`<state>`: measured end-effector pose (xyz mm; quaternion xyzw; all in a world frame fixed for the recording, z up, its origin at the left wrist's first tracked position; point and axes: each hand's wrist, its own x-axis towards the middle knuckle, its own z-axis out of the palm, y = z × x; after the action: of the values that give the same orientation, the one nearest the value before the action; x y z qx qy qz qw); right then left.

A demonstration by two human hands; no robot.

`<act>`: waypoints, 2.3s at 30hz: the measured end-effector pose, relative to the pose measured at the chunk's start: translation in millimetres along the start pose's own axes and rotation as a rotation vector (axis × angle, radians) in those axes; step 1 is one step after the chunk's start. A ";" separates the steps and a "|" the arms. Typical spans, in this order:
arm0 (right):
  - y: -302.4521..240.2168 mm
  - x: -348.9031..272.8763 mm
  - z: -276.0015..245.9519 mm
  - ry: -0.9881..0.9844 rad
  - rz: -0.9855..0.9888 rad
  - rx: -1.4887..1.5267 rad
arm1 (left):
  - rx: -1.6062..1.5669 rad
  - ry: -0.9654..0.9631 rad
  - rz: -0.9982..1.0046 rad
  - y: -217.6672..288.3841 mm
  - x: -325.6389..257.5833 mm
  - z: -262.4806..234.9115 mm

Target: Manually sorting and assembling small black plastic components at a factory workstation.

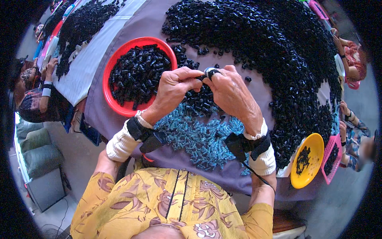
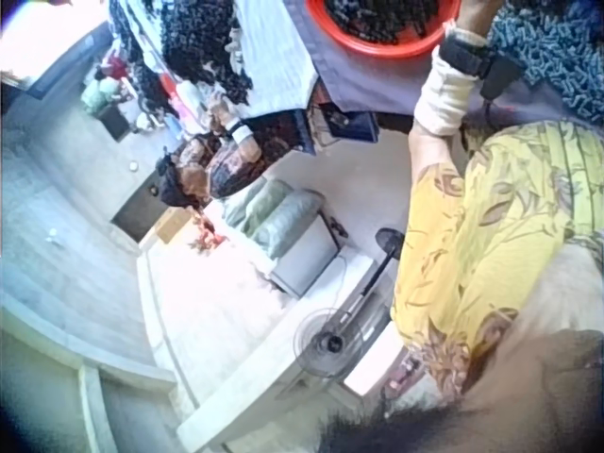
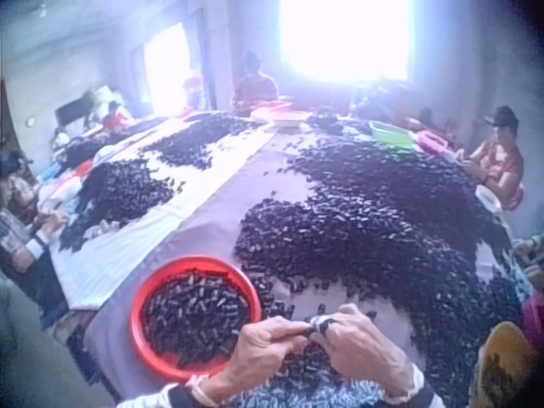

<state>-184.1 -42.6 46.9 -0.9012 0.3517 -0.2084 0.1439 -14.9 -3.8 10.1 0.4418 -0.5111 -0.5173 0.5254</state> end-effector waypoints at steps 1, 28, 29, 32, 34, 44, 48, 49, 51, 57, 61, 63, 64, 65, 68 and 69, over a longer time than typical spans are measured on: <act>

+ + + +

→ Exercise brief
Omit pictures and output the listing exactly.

→ Result for this task
`<state>`: measured end-effector pose (xyz mm; quaternion xyzw; all in a world frame fixed for the recording, z up, its origin at the left wrist's first tracked position; point and axes: each hand's wrist, its own x-axis towards the middle knuckle, its own z-axis out of the palm, y = z × x; after the action: of the values that give the same orientation, the one nearest the value before the action; x y z qx qy qz qw); right then left.

A demonstration by two human hands; no robot.

`<act>`: waypoints, 2.3s at 30hz: the measured end-effector pose, relative to the pose measured at the chunk's start: translation in millimetres along the start pose's own axes and rotation as a rotation vector (axis × angle, radians) in those axes; step 1 is one step after the chunk's start. A ";" separates the steps and a "|" the arms. Typical spans, in this order:
arm0 (right):
  - y: -302.4521..240.2168 mm
  - x: -348.9031..272.8763 mm
  - z: -276.0015..245.9519 mm
  - ry: -0.9881..0.9844 rad
  - rz: -0.9855..0.9888 rad
  - rx: -1.4887..1.5267 rad
arm1 (left):
  - rx: -1.6062..1.5669 rad
  - ry: -0.9654..0.9631 rad
  - rz: -0.9982..1.0046 rad
  - y: -217.6672..288.3841 mm
  - x: -325.6389..257.5833 mm
  - z: -262.4806..234.9115 mm

Target: Manually sorting and assembling small black plastic components at a factory workstation.


<state>-184.1 -42.6 46.9 -0.9012 0.3517 -0.2084 0.1439 -14.9 -3.8 10.1 0.4418 -0.5111 -0.5173 0.5254</state> end-effector waypoints at steps 1, 28, 29, 32, 34, 44, 48, 49, 51, 57, 61, 63, 64, 65, 68 and 69, over a longer time than typical spans are measured on: <act>

The exercise is fully answered.